AntwortenLöschenGuten Tag Herr Mostinder, ich habe Ihren Artikel gelesen und möchte Sie auf einen Artikel von mir hinweisen, der Ihnen aufzeigt wie die Kristallnacht-Geschichte in die Medien kam:
AntwortenLöschenhttp://www.dailytalk.ch/wie-der-kristallnacht-tweet-in-die-medien-kam/
Eine Demokratie erfordert eine grenzenlose Meinungs- und Informationsfreiheit. Meinungsverschiedenheiten sind im Dialog und argumentativ zu klären. Diese ist übrigens ein Menschenrecht. Ich lasse mir meine Meinung nicht von einem Arbeitgeber verbieten, denn ich bin ein freier Mensch und kein Höriger.Zu einer offenen Unternehmenskultur mit modernem Menschenbild gehört es übrigens, dass Mitarbeiter offen miteinander kommunizieren und ihre Meinung sagen dürfen. Ein guter Vorgesetzter kann damit umgehen.
Im übrigen wurde meine Aussage bewusst aus dem Kontext gerissen um mir zu schaden. Für mich sind extreme Islamisten mit Faschisten vergleichbar. Ich habe mich über einen Islamisten geärgert, der Vergewaltigung in der Ehe mit der Scharia legitimiert.
Guten Tag Herr Müller
LöschenIch danke für Ihre Rückmeldung auf meinen Blogpost. Der Kristallnacht-Tweet war für mich nur ein Aufhänger, um mal wieder grundsätzlich über die Gefahren von Facebook, Twitter & Co. nachzudenken (siehe auch zweitletzer Abschnitt).

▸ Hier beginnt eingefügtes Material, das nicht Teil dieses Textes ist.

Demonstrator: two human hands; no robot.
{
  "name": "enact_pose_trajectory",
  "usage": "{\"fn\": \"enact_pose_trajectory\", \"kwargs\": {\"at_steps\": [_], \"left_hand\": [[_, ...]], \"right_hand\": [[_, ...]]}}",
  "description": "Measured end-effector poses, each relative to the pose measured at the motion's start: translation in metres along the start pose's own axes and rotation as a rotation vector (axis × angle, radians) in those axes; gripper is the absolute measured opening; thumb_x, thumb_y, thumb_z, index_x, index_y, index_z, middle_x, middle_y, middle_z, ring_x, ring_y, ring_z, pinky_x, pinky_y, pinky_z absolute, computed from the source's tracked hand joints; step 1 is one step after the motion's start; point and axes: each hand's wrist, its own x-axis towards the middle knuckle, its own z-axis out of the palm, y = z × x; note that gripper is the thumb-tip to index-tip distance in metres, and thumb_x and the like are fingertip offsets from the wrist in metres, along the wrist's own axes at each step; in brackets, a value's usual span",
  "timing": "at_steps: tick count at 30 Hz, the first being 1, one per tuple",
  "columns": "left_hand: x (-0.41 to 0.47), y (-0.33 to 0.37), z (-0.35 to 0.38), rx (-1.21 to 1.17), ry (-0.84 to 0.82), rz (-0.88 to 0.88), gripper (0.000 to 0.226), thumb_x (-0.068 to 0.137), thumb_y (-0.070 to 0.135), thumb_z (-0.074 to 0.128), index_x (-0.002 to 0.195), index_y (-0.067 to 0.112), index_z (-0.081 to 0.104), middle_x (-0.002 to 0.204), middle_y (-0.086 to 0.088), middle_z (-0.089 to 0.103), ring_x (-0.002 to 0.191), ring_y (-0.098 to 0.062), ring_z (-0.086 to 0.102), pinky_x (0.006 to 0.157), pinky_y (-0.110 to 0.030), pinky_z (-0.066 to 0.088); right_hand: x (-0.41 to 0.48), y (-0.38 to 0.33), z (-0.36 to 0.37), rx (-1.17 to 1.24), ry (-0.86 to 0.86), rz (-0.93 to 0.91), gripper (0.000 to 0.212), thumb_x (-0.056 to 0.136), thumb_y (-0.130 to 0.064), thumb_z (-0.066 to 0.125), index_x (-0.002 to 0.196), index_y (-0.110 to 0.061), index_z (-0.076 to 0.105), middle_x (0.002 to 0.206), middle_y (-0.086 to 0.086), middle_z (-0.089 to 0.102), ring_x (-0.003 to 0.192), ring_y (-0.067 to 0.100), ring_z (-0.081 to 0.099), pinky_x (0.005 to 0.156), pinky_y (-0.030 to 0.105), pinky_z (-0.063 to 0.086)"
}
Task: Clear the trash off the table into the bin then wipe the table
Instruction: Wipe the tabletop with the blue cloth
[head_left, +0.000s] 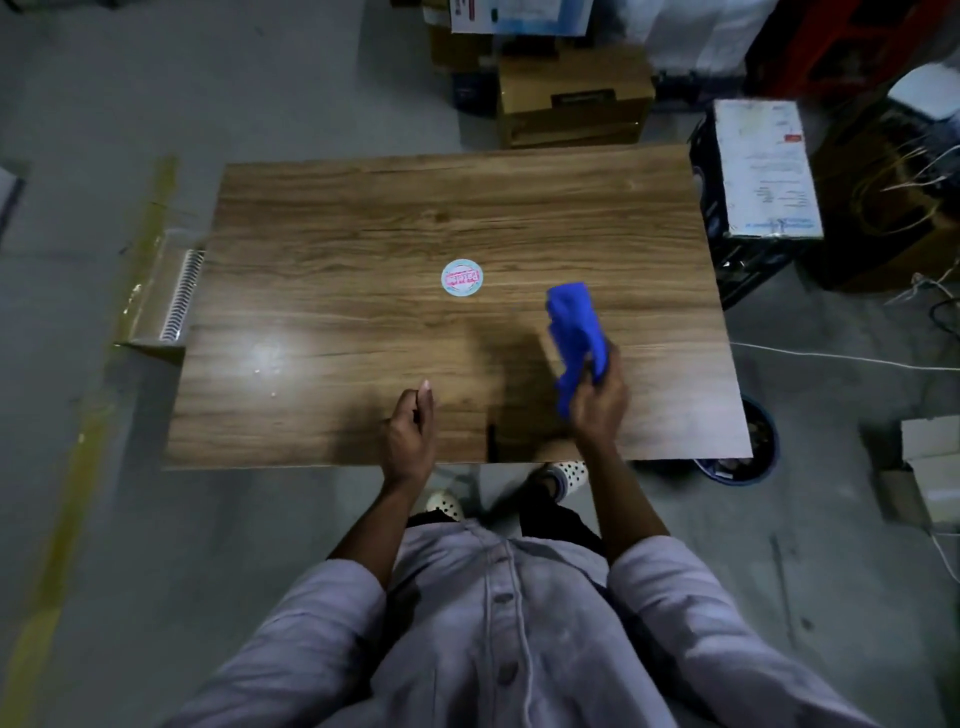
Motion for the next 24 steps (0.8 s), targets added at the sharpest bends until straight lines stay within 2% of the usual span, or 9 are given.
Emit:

Egal, ob Meinungsfreiheit gilt und ob diese grenzenlos ist: Es kann sein, dass andere aus einem Post ein Katapult bauen, mit dem man den Autor aus Job und Ämtern schiesst. Möglich, dass sich die juristische Beurteilung nicht mit dem Schnellschuss der Chefs deckt, aber dann ist der Schaden bereits angerichtet.
Ich habe bewusst die Initialen verwendet, obwohl der Name ja zur Genüge durch die Presse geschleppt wurde. Mir geht es nicht um die Person, sondern um die Lektion, die wir lernen können. Jedem von uns, die Social Media nutzen, kann ein solcher GAU passieren.
Der letzte Abschnitt meines Blogposts ist denn auch ehrlich und von ganzem Herzen gemeint.